What are some practical ways dentistry faculty are using AI in teaching right now?

A small group is using AI frequently to support teaching, mainly to teach analysis rather than to generate deliverables. One common approach is to have students critique AI-generated responses. For example, a faculty member might share an AI-generated proposal (such as a suggested design for a dental appliance) and ask students, “What’s missing?” or “What hasn’t AI considered?” Faculty also use AI to refresh seminar materials for graduate students and residents, checking whether classic readings are still relevant and whether clinical guidelines have been updated. For now, the use in direct clinical care is related to patient assessment and diagnosis rather than treatment; dentistry is largely a surgical profession requiring hands-on skills, and AI doesn’t replace that part of the work.

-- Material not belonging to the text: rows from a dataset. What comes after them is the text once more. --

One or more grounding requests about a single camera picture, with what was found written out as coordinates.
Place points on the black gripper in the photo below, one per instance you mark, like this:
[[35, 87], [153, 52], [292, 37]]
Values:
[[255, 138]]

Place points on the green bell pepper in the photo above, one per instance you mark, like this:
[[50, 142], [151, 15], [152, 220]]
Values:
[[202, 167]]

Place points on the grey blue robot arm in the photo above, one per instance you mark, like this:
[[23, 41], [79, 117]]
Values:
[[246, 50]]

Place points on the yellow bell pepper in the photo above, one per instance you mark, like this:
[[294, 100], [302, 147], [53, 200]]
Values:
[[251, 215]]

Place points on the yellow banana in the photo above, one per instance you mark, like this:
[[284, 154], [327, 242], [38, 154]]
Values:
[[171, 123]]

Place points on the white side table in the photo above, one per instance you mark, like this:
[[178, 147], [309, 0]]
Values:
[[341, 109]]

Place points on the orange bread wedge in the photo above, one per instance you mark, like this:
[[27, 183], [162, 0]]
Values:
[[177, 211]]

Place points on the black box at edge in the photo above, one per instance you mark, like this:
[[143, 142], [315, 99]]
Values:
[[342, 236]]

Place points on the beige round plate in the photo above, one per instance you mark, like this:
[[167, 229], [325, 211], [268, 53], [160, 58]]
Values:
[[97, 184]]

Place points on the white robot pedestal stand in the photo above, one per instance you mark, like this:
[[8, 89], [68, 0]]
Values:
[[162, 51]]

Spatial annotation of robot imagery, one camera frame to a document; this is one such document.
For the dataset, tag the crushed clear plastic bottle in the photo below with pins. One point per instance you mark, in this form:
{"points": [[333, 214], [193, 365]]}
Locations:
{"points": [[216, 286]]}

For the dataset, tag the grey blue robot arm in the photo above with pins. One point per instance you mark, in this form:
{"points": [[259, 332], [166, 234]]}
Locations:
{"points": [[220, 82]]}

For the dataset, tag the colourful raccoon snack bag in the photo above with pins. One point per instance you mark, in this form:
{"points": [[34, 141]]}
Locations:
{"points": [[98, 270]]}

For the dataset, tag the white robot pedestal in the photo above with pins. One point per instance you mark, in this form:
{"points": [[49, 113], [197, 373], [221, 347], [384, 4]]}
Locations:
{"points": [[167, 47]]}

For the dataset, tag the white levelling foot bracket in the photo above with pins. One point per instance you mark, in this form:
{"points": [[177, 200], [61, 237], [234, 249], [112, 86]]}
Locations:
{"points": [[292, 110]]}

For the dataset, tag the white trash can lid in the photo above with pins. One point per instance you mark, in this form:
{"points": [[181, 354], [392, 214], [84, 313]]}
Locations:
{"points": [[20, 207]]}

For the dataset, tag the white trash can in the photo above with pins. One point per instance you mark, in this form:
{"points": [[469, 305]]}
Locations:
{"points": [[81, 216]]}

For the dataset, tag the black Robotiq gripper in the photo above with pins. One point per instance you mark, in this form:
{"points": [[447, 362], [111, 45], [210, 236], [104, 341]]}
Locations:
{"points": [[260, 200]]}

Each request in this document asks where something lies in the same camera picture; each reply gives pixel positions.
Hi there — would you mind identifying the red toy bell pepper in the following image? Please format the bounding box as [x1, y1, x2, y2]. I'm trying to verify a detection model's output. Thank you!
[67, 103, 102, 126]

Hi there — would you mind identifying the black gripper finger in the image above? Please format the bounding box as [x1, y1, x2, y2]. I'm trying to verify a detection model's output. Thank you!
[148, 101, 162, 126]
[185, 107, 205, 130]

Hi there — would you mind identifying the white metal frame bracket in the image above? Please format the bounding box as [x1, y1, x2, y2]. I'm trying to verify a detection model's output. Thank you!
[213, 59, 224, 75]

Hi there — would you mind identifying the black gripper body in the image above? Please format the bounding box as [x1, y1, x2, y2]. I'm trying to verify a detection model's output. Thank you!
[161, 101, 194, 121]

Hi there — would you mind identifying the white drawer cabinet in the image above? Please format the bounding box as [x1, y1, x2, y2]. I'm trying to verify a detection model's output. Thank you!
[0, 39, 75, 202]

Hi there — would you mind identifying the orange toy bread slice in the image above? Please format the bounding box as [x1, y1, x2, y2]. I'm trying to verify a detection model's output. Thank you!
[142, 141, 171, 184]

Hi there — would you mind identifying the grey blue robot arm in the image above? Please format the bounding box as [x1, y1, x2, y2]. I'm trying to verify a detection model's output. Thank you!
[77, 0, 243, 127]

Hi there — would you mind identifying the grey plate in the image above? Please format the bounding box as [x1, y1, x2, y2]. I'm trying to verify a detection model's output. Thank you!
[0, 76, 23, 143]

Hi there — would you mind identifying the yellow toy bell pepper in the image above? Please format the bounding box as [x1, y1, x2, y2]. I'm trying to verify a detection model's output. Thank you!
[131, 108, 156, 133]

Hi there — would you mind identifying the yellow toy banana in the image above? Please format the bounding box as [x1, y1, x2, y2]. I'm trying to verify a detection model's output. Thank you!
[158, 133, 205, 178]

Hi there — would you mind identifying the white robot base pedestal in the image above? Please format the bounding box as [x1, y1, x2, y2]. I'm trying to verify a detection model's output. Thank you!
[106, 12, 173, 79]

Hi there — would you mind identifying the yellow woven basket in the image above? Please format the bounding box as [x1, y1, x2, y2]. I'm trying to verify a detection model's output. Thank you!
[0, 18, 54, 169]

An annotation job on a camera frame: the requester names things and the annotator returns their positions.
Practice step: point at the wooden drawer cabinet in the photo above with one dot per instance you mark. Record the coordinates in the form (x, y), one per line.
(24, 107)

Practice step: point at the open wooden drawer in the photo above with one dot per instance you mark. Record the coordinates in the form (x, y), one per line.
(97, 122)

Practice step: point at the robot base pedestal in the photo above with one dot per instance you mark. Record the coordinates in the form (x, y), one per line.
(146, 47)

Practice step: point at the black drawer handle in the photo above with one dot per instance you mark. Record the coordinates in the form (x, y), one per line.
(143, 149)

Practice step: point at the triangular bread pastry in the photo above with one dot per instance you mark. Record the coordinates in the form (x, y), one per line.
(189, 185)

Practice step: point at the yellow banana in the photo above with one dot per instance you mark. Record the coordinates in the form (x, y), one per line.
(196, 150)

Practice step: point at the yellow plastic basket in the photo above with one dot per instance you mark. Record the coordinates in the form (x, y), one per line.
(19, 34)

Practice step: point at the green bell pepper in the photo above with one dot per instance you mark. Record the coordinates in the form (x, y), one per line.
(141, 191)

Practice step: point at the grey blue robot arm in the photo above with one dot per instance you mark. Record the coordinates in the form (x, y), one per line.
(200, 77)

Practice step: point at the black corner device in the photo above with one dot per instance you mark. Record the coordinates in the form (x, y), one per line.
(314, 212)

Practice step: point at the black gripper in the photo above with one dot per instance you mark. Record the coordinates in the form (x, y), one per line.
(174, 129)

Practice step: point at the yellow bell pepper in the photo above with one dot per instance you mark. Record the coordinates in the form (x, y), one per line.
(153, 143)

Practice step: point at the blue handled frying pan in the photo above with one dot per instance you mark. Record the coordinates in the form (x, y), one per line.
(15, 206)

What lessons would you share with other colleges or units planning AI conversations?

The biggest driver for success was the format and the planning that went into it up front. Creating groups at random, rather than having people sit with their usual colleagues, helped faculty connect with people they don’t interact with day-to-day and made the conversation richer. The discussion guide helped, too. We grounded it in a scholarly, qualitative approach, not because we were doing research, but because we wanted enough structure to keep the conversation collegial and open. Strong facilitators mattered. When there was robust disagreement, facilitators reoriented to the ground rules, and people who were quiet at first still found space to voice candid concerns.

What are your next steps after the conversation?

After the meeting, we distributed de-identified notes back with faculty as meeting minutes, and we used NotebookLM to write an executive summary across the six groups. Three takeaways stood out that we want to build on. First, clearer guidance on academic integrity, appropriate AI use and expectations for authorship. Second, support for faculty who feel overwhelmed by too many tools and options. Third, help in building trust and good verification habits, since AI outputs can still include inaccurate or fabricated information. We are also working on faculty development and exploring workshop ideas, including with the Drake Institute.